PROBLEM DESCRIPTION — For each line of the material, write out an exact copy.

SOURCE DATA —
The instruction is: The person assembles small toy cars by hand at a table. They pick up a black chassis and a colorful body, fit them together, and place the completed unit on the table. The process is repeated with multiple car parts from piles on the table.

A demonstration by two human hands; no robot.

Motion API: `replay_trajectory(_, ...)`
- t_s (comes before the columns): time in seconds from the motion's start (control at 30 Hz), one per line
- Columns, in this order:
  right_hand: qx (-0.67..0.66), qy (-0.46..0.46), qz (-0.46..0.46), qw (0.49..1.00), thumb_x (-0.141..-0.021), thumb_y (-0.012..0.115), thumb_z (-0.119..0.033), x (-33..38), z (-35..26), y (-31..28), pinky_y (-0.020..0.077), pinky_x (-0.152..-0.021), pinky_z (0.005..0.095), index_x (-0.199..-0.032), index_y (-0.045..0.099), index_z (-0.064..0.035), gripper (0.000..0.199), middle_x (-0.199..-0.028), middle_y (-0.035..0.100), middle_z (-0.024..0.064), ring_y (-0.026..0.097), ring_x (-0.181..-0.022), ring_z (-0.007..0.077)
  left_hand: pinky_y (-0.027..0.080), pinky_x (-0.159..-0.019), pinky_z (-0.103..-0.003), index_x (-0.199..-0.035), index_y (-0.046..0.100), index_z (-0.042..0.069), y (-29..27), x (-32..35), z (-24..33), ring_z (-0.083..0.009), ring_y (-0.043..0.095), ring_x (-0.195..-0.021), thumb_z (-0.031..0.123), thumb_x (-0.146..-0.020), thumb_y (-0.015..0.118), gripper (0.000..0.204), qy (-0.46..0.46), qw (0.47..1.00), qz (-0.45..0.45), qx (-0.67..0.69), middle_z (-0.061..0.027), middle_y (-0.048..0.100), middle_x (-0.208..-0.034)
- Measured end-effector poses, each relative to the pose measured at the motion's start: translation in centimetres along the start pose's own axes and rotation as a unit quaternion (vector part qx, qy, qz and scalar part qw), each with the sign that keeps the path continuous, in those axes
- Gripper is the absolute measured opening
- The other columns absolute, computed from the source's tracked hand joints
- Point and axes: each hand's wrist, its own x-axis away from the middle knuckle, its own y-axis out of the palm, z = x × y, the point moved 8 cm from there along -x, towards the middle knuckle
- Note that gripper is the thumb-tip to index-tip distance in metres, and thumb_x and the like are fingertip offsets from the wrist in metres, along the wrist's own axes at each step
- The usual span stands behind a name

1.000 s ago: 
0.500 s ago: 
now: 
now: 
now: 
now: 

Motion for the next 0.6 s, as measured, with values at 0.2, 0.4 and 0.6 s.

ANSWER BOX —
The instruction is: The person assembles small toy cars by hand at a table. They pick up a black chassis and a colorful body, fit them together, and place the completed unit on the table. The process is repeated with multiple car parts from piles on the table.

A demonstration by two human hands; no robot.

Motion API: `replay_trajectory(_, ...)`
- t_s (comes before the columns): time in seconds from the motion's start (control at 30 Hz), one per line
- Columns, in this order:
  right_hand: qx (-0.67..0.66), qy (-0.46..0.46), qz (-0.46..0.46), qw (0.49..1.00), thumb_x (-0.141..-0.021), thumb_y (-0.012..0.115), thumb_z (-0.119..0.033), x (-33..38), z (-35..26), y (-31..28), pinky_y (-0.020..0.077), pinky_x (-0.152..-0.021), pinky_z (0.005..0.095), index_x (-0.199..-0.032), index_y (-0.045..0.099), index_z (-0.064..0.035), gripper (0.000..0.199), middle_x (-0.199..-0.028), middle_y (-0.035..0.100), middle_z (-0.024..0.064), ring_y (-0.026..0.097), ring_x (-0.181..-0.022), ring_z (-0.007..0.077)
  left_hand: pinky_y (-0.027..0.080), pinky_x (-0.159..-0.019), pinky_z (-0.103..-0.003), index_x (-0.199..-0.035), index_y (-0.046..0.100), index_z (-0.042..0.069), y (-29..27), x (-32..35), z (-24..33), ring_z (-0.083..0.009), ring_y (-0.043..0.095), ring_x (-0.195..-0.021), thumb_z (-0.031..0.123), thumb_x (-0.146..-0.020), thumb_y (-0.015..0.118), gripper (0.000..0.204), qy (-0.46..0.46), qw (0.47..1.00), qz (-0.45..0.45), qx (-0.67..0.69), middle_z (-0.061..0.027), middle_y (-0.048..0.100), middle_x (-0.208..-0.034)
- Measured end-effector poses, each relative to the pose measured at the motion's start: translation in centimetres along the start pose's own axes and rotation as a unit quaternion (vector part qx, qy, qz and scalar part qw), each with the sign that keeps the path continuous, in those axes
- Gripper is the absolute measured opening
- The other columns absolute, computed from the source's tracked hand joints
- Point and axes: each hand's wrist, its own x-axis away from the middle knuckle, its own y-axis out of the palm, z = x × y, the point moved 8 cm from there along -x, towards the middle knuckle
- Note that gripper is the thumb-tip to index-tip distance in metres, and thumb_x and the like are fingertip offsets from the wrist in metres, along the wrist's own axes at each step
- The usual span stands behind a name

1.000 s ago: 
0.500 s ago: 
now: 
now: 
now: 
now: 

Motion for the next 0.6 s, as measured, with values at 0.2, 0.4 and 0.6 s.

That finishes the output.